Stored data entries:

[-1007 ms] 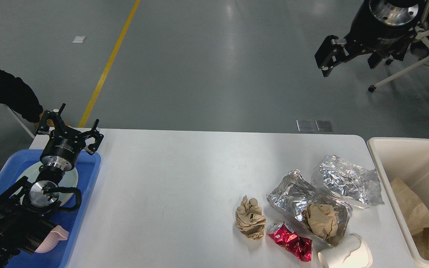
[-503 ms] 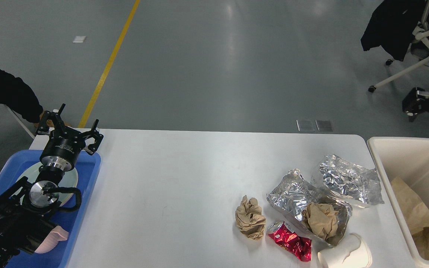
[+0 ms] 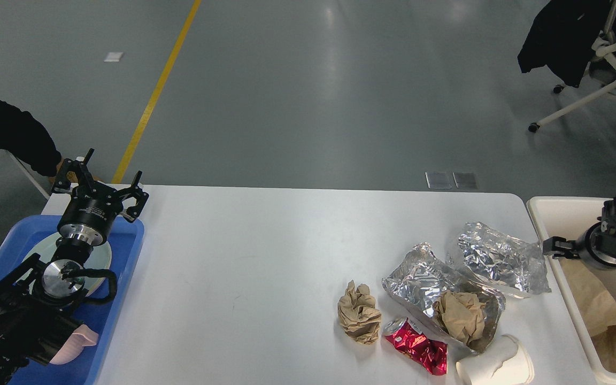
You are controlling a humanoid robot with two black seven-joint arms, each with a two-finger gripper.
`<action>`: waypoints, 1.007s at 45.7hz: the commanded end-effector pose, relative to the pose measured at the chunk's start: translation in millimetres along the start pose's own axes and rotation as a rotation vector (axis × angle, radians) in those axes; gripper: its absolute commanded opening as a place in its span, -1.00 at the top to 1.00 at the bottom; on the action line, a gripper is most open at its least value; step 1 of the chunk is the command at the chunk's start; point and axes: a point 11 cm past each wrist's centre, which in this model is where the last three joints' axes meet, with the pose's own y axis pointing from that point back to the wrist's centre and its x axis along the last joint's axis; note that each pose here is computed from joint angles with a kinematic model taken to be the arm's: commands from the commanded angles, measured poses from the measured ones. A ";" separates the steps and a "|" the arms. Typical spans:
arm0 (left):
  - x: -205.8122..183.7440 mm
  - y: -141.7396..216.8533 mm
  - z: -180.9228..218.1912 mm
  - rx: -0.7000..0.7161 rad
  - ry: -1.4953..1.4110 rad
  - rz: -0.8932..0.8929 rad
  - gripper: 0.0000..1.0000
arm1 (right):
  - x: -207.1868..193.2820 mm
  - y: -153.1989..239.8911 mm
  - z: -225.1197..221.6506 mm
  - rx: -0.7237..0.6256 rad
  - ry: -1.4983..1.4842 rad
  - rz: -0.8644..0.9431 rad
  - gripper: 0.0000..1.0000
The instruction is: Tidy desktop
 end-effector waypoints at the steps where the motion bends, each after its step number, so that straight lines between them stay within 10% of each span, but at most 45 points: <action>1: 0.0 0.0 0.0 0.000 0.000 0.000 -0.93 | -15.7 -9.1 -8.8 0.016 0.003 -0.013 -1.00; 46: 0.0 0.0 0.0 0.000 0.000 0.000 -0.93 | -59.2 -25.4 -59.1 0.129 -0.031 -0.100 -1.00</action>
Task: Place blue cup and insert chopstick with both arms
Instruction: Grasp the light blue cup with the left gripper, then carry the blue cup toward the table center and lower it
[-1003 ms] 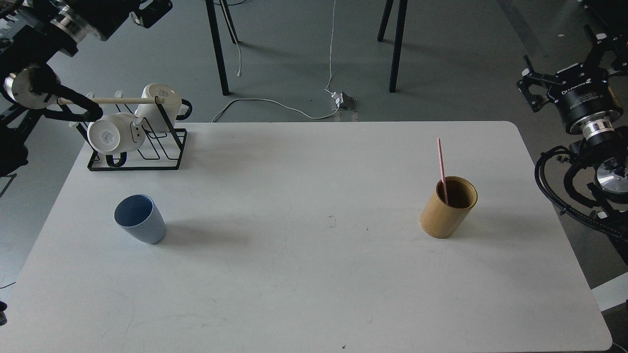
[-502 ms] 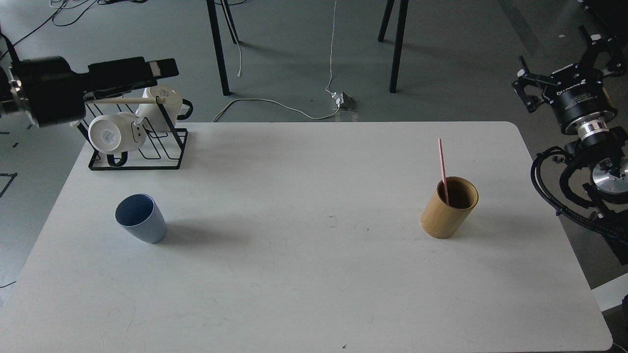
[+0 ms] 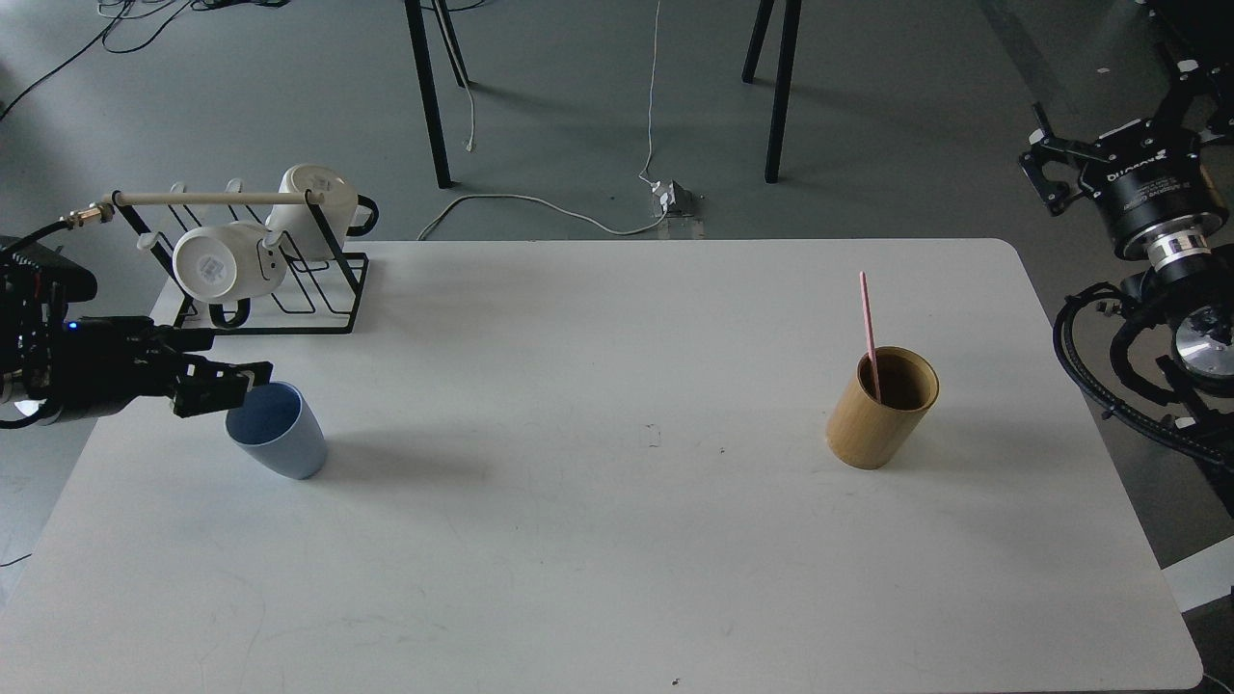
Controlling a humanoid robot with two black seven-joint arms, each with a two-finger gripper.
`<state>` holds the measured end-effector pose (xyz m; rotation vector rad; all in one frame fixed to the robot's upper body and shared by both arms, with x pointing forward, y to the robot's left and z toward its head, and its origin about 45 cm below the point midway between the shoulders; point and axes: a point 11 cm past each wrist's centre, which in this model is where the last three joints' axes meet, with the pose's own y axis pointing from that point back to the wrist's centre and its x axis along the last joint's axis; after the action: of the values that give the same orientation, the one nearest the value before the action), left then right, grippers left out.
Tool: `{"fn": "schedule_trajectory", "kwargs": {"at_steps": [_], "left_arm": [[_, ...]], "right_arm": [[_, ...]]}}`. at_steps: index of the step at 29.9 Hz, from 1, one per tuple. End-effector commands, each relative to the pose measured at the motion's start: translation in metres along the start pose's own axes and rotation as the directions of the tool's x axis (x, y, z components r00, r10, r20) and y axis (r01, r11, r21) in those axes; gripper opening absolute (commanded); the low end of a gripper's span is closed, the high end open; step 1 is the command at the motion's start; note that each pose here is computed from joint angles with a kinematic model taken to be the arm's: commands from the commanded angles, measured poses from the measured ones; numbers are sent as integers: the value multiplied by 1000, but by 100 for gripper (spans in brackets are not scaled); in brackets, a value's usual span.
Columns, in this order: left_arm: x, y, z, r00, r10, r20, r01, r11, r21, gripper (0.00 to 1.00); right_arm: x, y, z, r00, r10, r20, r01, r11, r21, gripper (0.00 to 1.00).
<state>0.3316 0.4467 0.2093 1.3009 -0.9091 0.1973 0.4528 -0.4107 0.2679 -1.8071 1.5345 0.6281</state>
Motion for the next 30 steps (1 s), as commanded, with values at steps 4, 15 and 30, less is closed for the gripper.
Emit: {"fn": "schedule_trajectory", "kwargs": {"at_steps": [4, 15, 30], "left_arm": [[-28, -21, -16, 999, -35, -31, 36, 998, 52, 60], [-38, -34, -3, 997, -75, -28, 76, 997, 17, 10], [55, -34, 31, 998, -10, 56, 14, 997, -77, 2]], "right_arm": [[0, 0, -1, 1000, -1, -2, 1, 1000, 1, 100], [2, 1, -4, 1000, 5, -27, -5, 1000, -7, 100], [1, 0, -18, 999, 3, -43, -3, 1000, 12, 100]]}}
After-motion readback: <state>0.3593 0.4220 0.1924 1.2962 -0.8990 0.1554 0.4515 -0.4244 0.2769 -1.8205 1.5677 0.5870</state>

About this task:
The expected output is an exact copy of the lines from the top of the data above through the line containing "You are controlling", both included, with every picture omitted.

Reply to the task:
[-1007 ms] 
[-503 ms] 
[+0 ms] 
You are controlling a humanoid robot with two black seven-joint arms, each with a two-finger gripper.

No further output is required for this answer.